Background: In the context of pathogen surveillance, it is crucial to ensure interoperability and harmonized data. Several surveillance systems are designed to compare bacteria and identify outbreak clusters based on core genome MultiLocus Sequence Typing (cgMLST). Among the different approaches available to generate bacterial cgMLST, our research used an assembly-based approach (chewBBACA tool).

Methods: Simulations of short-read sequencing were conducted for 5 genomes of 27 pathogens of interest in animal, plant, and human health to evaluate the repeatability and reproducibility of cgMLST. Various quality parameters, such as read quality and depth of sequencing were applied, and several read simulations and genome assemblies were repeated using three tools: SPAdes, Unicycler and Shovill. In vitro sequencing were also used to evaluate assembly impact on cgMLST results, for six bacterial species: Bacillus thuringiensis, Listeria monocytogenes, Salmonella enterica, Staphylococcus aureus, Vibrio parahaemolyticus and Xylella fastidiosa.

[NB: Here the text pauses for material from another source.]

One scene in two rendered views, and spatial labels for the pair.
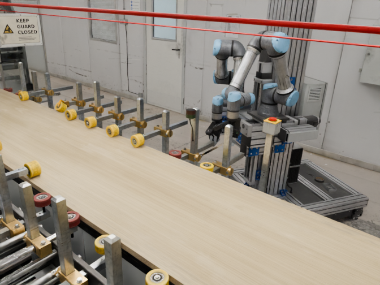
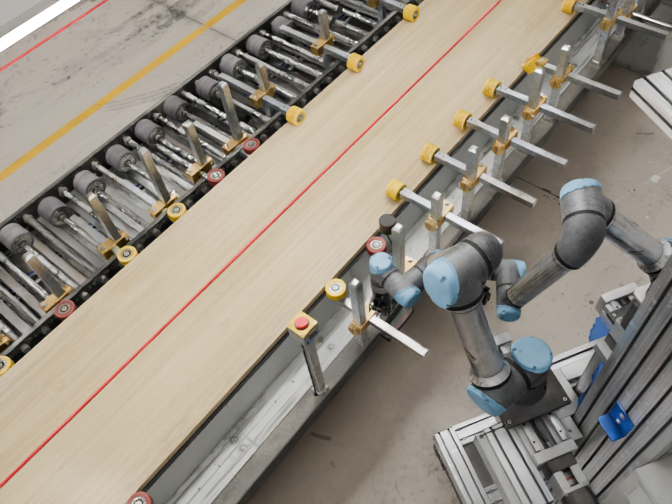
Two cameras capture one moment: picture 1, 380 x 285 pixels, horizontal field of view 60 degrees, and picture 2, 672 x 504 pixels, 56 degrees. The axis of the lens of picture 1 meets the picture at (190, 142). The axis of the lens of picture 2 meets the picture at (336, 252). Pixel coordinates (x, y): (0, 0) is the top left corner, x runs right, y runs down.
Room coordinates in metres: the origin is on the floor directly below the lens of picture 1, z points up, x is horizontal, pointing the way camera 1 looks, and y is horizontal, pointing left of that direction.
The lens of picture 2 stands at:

Results: The results highlighted variability in cgMLST, which not only related to the assembly tools, but also induced by the intrinsic composition of the genomes themselves. This variability observed in simulated sequencing was further validated with real data for six of the bacterial pathogens studied.

Conclusion: This highlights that the intrinsic genome composition affects assembly and resulting cgMLST profiles, and that variability in bioinformatics tools can induce a bias in cgMLST profiles. In conclusion, we propose that the completeness of cgMLST schemes should be considered when clustering strains.